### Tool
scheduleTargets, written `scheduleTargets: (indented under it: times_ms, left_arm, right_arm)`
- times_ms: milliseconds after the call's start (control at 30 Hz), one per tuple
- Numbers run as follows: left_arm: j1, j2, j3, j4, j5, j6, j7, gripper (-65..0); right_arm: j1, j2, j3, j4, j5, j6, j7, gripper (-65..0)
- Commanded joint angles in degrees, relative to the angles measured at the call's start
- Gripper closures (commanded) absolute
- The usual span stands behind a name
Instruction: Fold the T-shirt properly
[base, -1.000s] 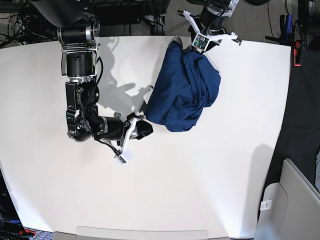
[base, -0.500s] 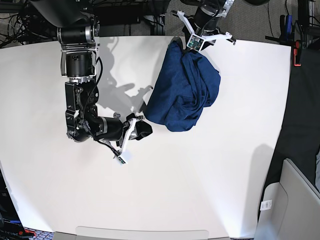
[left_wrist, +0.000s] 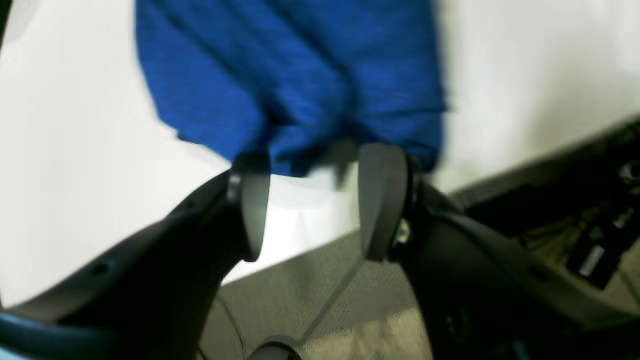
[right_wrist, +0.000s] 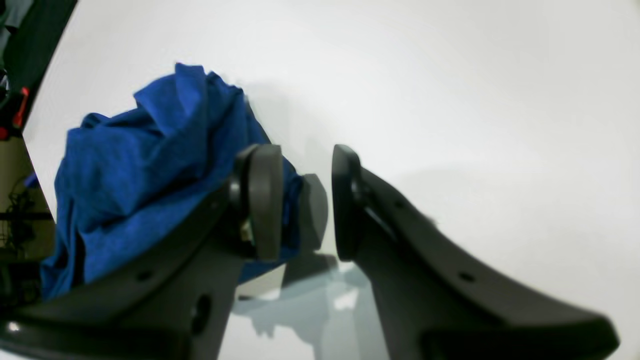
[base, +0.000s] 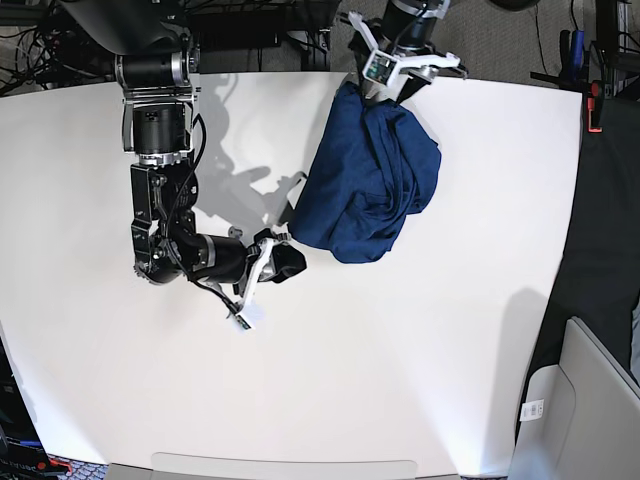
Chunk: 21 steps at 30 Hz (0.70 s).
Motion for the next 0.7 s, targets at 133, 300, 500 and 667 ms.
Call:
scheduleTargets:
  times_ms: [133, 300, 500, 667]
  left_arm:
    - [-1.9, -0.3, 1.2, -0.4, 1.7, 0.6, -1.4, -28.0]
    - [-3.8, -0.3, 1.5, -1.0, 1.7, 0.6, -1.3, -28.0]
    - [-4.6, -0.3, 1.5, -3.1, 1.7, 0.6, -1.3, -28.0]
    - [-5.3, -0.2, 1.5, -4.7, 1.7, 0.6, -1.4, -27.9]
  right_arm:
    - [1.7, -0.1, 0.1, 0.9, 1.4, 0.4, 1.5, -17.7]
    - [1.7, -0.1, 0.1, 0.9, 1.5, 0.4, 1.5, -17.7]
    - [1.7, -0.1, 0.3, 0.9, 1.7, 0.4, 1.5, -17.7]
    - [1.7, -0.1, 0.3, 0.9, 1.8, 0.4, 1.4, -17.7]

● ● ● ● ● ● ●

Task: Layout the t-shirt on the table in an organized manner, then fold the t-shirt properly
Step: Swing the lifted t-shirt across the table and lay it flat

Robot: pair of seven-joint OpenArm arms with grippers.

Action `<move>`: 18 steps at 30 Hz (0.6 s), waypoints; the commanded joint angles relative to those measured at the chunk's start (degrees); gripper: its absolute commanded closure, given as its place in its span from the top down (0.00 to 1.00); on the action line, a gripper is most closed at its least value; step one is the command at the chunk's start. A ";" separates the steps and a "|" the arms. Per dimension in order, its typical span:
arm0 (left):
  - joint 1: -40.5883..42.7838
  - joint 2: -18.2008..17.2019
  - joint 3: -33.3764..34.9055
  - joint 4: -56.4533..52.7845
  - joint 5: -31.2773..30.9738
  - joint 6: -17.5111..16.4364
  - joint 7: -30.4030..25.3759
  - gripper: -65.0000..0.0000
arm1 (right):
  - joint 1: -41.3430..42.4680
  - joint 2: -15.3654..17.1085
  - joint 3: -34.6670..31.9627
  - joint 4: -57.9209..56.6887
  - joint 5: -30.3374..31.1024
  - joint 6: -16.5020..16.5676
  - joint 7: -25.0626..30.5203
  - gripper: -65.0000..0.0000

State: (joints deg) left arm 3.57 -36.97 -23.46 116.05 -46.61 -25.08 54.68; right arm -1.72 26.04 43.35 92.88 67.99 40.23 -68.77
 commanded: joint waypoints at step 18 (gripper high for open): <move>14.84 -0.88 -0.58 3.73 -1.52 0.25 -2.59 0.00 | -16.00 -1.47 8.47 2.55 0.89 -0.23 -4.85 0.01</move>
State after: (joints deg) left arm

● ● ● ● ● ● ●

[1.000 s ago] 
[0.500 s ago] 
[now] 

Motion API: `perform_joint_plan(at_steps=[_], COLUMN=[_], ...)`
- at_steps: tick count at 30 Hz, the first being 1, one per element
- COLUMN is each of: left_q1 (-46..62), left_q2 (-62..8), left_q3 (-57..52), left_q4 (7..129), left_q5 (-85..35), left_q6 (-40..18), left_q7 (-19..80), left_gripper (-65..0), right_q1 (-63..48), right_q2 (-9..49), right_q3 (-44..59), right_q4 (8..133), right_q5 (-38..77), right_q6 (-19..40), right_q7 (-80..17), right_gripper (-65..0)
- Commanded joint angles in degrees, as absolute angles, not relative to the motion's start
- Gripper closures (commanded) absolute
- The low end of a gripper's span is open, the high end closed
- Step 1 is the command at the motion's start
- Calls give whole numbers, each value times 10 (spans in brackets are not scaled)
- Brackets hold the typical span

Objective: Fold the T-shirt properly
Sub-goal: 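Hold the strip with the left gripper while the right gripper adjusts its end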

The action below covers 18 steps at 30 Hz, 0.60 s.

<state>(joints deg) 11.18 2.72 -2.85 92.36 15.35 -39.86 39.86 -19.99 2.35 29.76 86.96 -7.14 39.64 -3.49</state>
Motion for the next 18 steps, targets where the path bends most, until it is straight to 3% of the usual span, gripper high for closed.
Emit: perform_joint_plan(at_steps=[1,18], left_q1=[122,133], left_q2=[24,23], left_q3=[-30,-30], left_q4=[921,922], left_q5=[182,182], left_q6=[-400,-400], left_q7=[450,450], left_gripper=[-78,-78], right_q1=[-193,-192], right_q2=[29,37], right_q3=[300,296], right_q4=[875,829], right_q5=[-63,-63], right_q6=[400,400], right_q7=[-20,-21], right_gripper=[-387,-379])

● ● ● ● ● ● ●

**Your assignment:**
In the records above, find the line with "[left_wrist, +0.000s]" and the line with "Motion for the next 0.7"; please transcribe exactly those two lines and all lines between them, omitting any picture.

**Exercise result:**
[left_wrist, +0.000s] 
[right_wrist, +0.000s] 
[base, +0.000s] 
Chunk: 21 steps at 30 Hz (0.70 s).
Motion for the next 0.7 s, targets at 133, 300, 500 and 667 ms.

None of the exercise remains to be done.